What is required: Only the lines from the top of the listing below through the line containing "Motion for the" should be output, exactly and with no pictures.

Collected material:

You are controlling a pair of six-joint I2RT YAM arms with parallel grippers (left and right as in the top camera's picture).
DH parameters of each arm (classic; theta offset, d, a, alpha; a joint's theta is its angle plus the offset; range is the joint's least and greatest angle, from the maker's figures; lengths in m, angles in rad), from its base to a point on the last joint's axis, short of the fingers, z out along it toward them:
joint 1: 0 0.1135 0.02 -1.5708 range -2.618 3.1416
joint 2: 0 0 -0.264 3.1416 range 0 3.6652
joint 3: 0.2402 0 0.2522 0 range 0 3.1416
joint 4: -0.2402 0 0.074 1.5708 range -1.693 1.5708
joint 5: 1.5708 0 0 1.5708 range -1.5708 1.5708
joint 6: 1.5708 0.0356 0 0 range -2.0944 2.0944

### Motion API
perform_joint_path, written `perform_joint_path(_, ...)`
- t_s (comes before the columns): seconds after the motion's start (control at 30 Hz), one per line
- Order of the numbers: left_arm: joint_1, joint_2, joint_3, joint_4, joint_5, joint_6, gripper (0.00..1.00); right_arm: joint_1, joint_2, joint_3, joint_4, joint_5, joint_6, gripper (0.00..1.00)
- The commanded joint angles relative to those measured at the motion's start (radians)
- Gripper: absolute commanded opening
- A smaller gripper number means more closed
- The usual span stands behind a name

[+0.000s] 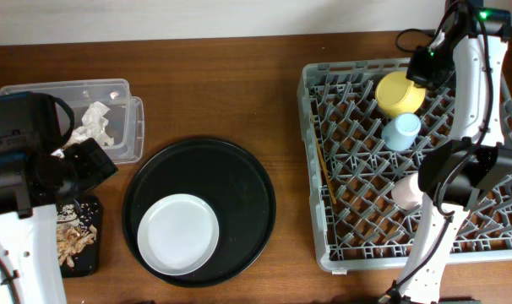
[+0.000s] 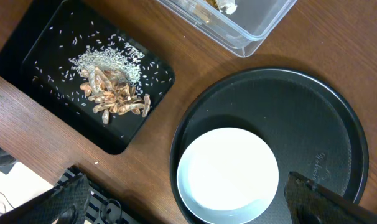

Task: Sort waste into correct bins and load items into the dishwasher rack
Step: 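Lower the yellow bowl upside down in the rack and release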

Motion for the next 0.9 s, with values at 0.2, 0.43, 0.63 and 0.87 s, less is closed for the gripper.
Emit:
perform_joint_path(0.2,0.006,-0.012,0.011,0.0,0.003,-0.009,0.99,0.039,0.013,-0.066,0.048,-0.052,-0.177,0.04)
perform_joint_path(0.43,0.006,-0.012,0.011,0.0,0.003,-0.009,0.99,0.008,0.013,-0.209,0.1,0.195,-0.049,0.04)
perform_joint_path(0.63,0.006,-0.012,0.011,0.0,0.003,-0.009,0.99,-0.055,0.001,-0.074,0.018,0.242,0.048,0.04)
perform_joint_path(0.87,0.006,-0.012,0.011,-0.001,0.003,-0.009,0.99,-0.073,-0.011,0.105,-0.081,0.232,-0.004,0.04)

Task result:
You are controlling a pair of six-joint I2RT YAM arms with parallel grippers (left and right as in the top camera's picture).
DH parameters of each arm (classic; theta offset, d, a, alpha; a joint's theta is its angle plus the offset; range is the joint's least and greatest angle, from the maker's figures; lengths in m, angles in rad), from its base to a point on the last joint's axis, short of the fingers, z out along it toward them:
joint 1: 0 0.1135 0.02 -1.5708 range -2.618 3.1416
joint 2: 0 0 -0.264 3.1416 range 0 3.6652
joint 3: 0.2402 0 0.2522 0 range 0 3.1416
joint 4: -0.2402 0 0.074 1.5708 range -1.693 1.5708
joint 5: 1.5708 0 0 1.5708 range -1.5708 1.5708
joint 6: 1.5708 0.0356 0 0 range -2.0944 2.0944

### Motion API
perform_joint_path, written `perform_joint_path(_, ...)`
- t_s (comes before the columns): seconds after the motion's start (control at 30 Hz), one per line
- Order of the numbers: left_arm: joint_1, joint_2, joint_3, joint_4, joint_5, joint_6, gripper (0.00..1.00); right_arm: joint_1, joint_2, joint_3, joint_4, joint_5, joint_6, gripper (0.00..1.00)
- The commanded joint angles relative to those measured at the motion's start (radians)
- Gripper: absolute commanded opening
- A smaller gripper number means more closed
- The usual span stands behind a name

[+0.000s] 
[+0.000s] 

Task: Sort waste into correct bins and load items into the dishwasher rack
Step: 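Lower the yellow bowl upside down in the rack and release
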
Motion for the next 0.9 s, with values at 0.2, 0.43, 0.63 and 0.87 s, less is closed for the gripper.

Nothing else remains to be done for this exercise.